To perform this function, we need to provide KNIT with the main terms we want to study in our future ontology. With these KeyWords (along with other parameters specified below), KNIT reviews the chosen database (BioPortal, AgroPortal, EcoPortal, MedPortal), selects the most accurate ontologies for us, studies them and creates a new ontology tailored to our needs.
The resulting ontology can be studied in OWL format or visually in the Neo4j database.

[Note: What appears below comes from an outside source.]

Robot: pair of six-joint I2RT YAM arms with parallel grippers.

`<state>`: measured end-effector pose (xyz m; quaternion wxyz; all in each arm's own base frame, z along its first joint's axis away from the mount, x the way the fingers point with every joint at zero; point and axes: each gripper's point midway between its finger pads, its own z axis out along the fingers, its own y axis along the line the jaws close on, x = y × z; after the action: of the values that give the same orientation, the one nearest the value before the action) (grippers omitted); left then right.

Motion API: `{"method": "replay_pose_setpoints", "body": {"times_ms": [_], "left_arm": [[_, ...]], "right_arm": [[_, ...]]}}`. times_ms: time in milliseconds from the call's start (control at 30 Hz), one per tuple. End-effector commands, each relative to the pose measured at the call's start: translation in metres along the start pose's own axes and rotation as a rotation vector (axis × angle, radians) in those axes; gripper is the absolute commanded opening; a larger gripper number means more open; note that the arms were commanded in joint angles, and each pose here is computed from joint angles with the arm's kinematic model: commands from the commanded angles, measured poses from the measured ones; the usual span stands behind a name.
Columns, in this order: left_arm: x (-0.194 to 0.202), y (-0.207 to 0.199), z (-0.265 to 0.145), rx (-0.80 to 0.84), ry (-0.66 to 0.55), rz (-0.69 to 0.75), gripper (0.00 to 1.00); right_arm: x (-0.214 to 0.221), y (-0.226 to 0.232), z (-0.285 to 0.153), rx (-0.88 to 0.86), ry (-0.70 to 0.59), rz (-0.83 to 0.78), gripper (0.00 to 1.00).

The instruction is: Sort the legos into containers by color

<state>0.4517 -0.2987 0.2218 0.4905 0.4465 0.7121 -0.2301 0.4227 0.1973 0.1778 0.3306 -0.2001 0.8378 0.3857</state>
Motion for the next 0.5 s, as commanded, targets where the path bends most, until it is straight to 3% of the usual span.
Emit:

KNIT uses Neo4j as its database. Download the docker image in the following link: https://hub.docker.com/_/neo4j
Create a user account in the database you want to use (BioPortal, AgroPortal, EcoPortal, MedPortal); the API_KEY will be your user token.
Create a .env
file by modifying .env.template
. Depending on the target base, use the following parameters:
-> AgroPortal LIRMM
REST_URL = http://data.agroportal.lirmm.fr
sparql_service = http://sparql.agroportal.lirmm.fr/sparql/
-> Bioportal
REST_URL = http://data.bioontology.org
sparql_service = http://sparql.bioontology.org/sparql/
-> BioPortal LIRMM (France)
REST_URL = http://data.bioportal.lirmm.fr
sparql_service = http://sparql.bioportal.lirmm.fr/sparql/
-> EcoPortal
REST_URL = http://ecoportal.lifewatch.eu:8080/
sparql_service = No data
-> MedPortal
REST_URL = http://data.medportal.bmicc.cn
sparql_service = http://sparql.bioontology.org/sparql/
The use of BioPortal is recommended.
WhiteList -> If you want knitLifeSciencie to USE a specific ontology, you must put the acronym here.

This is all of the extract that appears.